Transforming outcomes of services for vulnerable children

  • International policy and practice substantially improved for children at risk of abuse and neglect

During the 1980s, children in care were regarded as a group for whom the state’s responsibilities were largely assumed to be confined to meeting their basic physical needs.

Pioneering research undertaken at Loughborough’s Centre for Family Research has had a substantial impact on the development of national and international policy and professional practice, helping to safeguard children from abuse and neglect as well as improving outcomes of care in terms of children’s developmental progress and capacity to meet their potential.

The research was undertaken through a series of studies involving cohorts of children looked after by local authorities, identified as suffering or likely to suffer significant harm or requiring multi-agency family support services.

The research found that it is possible to identify a range of basic parenting practices that are necessary to children’s successful development and that – with only minor variations – these are agreed on by diverse populations spanning Sweden, the UK, Canada and Australia, including aboriginal peoples.

Poor outcomes for children in care were found to be related to long-term experiences of maltreatment prior to entry, compounded by poor parenting practices within the system and care placements that are insufficiently specialist to meet needs which are exacerbated by early experiences of trauma. Delays in professional decision-making were also found to compromise children’s chances of being successfully placed in substitute care.

The cost of care was also considered. It was found that methodologies can be developed to enable agencies to calculate and compare costs and outcomes of various configurations of children’s services across different timescales.

Impact

  • EVIDENCING THE NEED FOR MORE EFFECTIVE SPECIALIST SERVICES 

    The research moved the debate beyond the provision of basic physical needs for vulnerable children and is providing policymakers and practitioners with evidence to support the need for specialist provision, proactive decisions and effective services for children in need.

  • WELLBEING OF CHILDREN IN NEED IMPROVED AROUND THE WORLD 

    The programme’s reach includes policymakers, practitioners and children and families receiving social care services in the UK, Australia, Canada, France, the Ukraine and the USA. Its national significance has been recognised by the award of a CBE for services to children and families to the programme lead, Professor Harriet Ward CBE.

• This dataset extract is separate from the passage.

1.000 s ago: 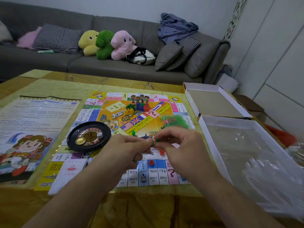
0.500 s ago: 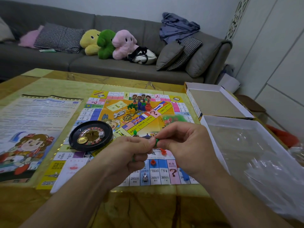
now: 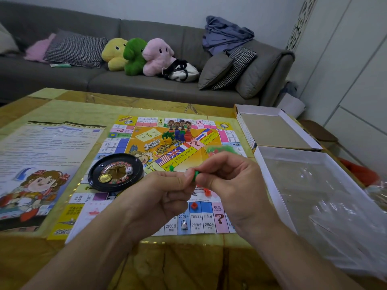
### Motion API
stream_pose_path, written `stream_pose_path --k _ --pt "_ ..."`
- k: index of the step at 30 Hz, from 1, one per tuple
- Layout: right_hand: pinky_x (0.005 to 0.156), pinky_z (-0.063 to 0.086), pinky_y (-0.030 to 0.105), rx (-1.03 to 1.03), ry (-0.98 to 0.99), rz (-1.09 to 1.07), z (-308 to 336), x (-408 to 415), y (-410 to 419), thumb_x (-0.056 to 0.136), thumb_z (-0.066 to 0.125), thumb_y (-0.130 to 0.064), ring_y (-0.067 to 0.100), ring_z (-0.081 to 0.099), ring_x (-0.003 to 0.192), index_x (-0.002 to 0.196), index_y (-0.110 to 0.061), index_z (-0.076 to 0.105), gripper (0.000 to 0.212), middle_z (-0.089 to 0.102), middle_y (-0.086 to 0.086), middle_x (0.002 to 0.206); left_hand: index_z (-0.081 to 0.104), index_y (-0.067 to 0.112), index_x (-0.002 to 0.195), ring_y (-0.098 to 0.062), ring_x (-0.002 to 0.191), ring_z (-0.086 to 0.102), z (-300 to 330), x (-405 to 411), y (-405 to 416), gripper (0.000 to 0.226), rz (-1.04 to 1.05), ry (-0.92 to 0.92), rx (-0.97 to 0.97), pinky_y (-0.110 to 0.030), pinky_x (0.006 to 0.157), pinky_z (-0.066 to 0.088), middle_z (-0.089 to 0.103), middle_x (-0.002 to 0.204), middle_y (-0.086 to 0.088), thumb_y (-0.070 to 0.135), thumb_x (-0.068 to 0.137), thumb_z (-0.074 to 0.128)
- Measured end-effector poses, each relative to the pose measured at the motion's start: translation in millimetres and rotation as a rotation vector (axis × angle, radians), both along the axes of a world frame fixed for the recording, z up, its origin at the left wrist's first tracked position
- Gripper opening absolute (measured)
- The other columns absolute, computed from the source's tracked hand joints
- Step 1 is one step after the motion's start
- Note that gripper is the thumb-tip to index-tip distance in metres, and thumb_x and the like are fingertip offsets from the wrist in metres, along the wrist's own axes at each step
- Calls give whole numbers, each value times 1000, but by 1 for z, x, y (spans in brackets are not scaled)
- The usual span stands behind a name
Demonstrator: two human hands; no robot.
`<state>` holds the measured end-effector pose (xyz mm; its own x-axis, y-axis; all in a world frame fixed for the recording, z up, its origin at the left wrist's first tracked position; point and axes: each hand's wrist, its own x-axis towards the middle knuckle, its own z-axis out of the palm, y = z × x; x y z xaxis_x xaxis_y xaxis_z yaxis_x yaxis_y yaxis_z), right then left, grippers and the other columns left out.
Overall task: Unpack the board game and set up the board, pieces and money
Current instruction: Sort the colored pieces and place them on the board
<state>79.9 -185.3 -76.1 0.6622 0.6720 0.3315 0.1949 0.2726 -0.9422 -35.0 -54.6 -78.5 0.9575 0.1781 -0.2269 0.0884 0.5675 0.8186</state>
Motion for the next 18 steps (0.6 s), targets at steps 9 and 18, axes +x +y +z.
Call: stream_pose_path --k 9,18 --pt "73 61 26 28 39 -9 2 3 -2 69 82 10 20 77 78 80 -7 75 21 78 9 79 72 -2 87 -5 47 28 1 3 -7 20 61 -5 18 -16 43 25 38 74 -7 16 82 77" --pt "68 59 25 -120 -161 109 8 12 -6 74 79 23 18 73 73 82 -4 72 29 74 6 77 63 -7 79 -8 47 28 12 -4 1 23 55 72 296 -19 43 21 42 56 -1 12 82 76"
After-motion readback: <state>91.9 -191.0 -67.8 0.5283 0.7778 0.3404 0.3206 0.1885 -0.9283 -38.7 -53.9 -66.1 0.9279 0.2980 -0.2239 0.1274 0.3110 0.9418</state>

  • HEALTH AND WELLBEING GUIDELINES REVISED 

    Revisions to the UK’s Health and Wellbeing of Looked After Children NICE guidelines, as well as guidance on the Children Act 1989, have been informed by the findings related to children’s extensive needs at entry to care, educational needs and the impact of unstable placements.

  • NSPCC PILOTS PRACTICE TOOL FOR ASSESSING RISKS 

    The research led to the development of a practice tool for assessing risks of future harm. This is being piloted by the NSPCC with practitioners in eight UK local authorities.

  • COST CALCULATOR FOR CHILDRENS SERVICES IN USE IN ENGLAND 

    Studies into the relationship between costs and outcomes for looked after children led to the construction of the Cost Calculator for Children’s Services – now developed as a computer application for use by agencies in England, and in the process of being adapted for use in Scotland. The underpinning methodology and tool is also being used by US researchers to measure changes in the child welfare system in California.